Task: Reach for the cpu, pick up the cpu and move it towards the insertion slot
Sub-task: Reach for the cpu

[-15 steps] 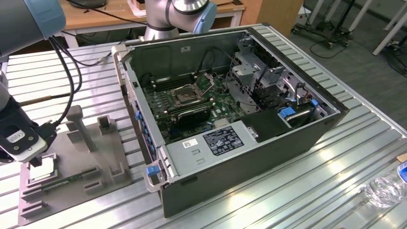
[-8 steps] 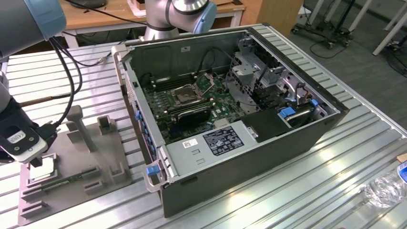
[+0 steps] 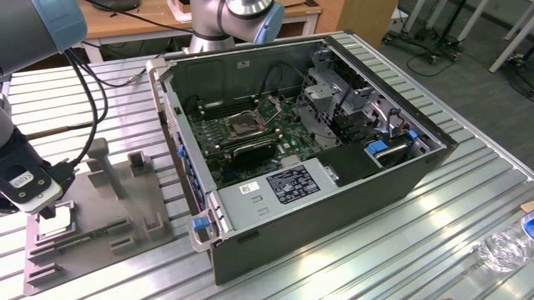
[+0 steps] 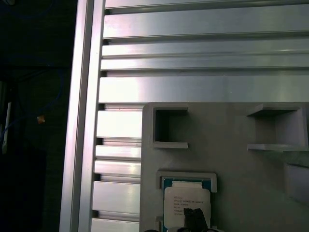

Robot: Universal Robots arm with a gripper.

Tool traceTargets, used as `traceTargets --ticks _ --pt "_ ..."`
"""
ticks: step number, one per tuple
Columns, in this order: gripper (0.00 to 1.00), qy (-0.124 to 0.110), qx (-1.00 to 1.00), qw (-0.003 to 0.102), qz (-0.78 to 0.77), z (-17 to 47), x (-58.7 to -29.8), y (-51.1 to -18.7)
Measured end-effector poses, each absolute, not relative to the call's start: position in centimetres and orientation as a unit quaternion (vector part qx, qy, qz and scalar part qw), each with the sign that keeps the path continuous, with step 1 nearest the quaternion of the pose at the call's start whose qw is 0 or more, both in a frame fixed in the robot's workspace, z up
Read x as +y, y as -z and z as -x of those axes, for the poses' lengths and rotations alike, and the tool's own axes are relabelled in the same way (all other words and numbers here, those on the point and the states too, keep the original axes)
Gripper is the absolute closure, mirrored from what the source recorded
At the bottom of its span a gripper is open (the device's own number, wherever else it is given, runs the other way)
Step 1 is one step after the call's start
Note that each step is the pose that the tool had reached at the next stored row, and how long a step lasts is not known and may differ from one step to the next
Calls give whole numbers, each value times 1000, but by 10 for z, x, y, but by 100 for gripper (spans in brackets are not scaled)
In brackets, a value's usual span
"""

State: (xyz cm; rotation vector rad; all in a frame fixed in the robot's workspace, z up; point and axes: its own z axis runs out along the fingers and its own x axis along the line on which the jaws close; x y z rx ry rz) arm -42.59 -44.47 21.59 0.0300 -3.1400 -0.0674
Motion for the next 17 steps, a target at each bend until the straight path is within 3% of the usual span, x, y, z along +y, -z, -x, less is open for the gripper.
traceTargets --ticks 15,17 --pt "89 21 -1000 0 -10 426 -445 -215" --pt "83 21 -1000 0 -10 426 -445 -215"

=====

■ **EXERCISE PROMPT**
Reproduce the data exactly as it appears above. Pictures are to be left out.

■ **FINAL ANSWER**
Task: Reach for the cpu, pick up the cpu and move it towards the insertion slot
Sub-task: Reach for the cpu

[-15 steps] 
[-8 steps] 
[+0 steps] 
[+0 steps] 

Robot: Universal Robots arm with a gripper.

Tool traceTargets, used as `traceTargets --ticks _ --pt "_ ..."`
"""
ticks: step number, one per tuple
Columns, in this order: gripper (0.00 to 1.00), qy (-0.124 to 0.110), qx (-1.00 to 1.00), qw (-0.003 to 0.102), qz (-0.78 to 0.77), z (-17 to 47), x (-58.7 to -29.8), y (-51.1 to -18.7)
Measured end-effector poses, each absolute, not relative to the call's start: position in centimetres and orientation as a unit quaternion (vector part qx, qy, qz and scalar part qw), each with the sign that keeps the path continuous, with step 1 nearest the quaternion of the pose at the call's start whose qw is 0 or more, both in a frame fixed in the robot's workspace, z up
Read x as +y, y as -z and z as -x of those axes, for the poses' lengths and rotations alike, and the tool's own axes are relabelled in the same way (all other words and numbers here, those on the point and the states too, keep the original axes)
Gripper is the absolute closure, mirrored from what the source recorded
At the bottom of its span a gripper is open (the device's own number, wherever else it is given, runs the other way)
Step 1 is one step after the call's start
Note that each step is the pose that the tool had reached at the next stored row, and how long a step lasts is not known and may differ from one step to the next
Calls give whole numbers, each value times 1000, but by 10 for z, x, y, but by 100 for gripper (spans in brackets are not scaled)
In brackets, a value's usual span
"""

State: (xyz cm; rotation vector rad; all in a frame fixed in the robot's workspace, z up; point and axes: its own z axis runs out along the fingers and its own x axis along the line on which the jaws close; x y z rx ry rz) arm -42.59 -44.47 21.59 0.0300 -3.1400 -0.0674
Motion for the next 17 steps, a target at each bend until the straight path is within 3% of the usual span, x, y, z along +y, -z, -x, less is open for the gripper.
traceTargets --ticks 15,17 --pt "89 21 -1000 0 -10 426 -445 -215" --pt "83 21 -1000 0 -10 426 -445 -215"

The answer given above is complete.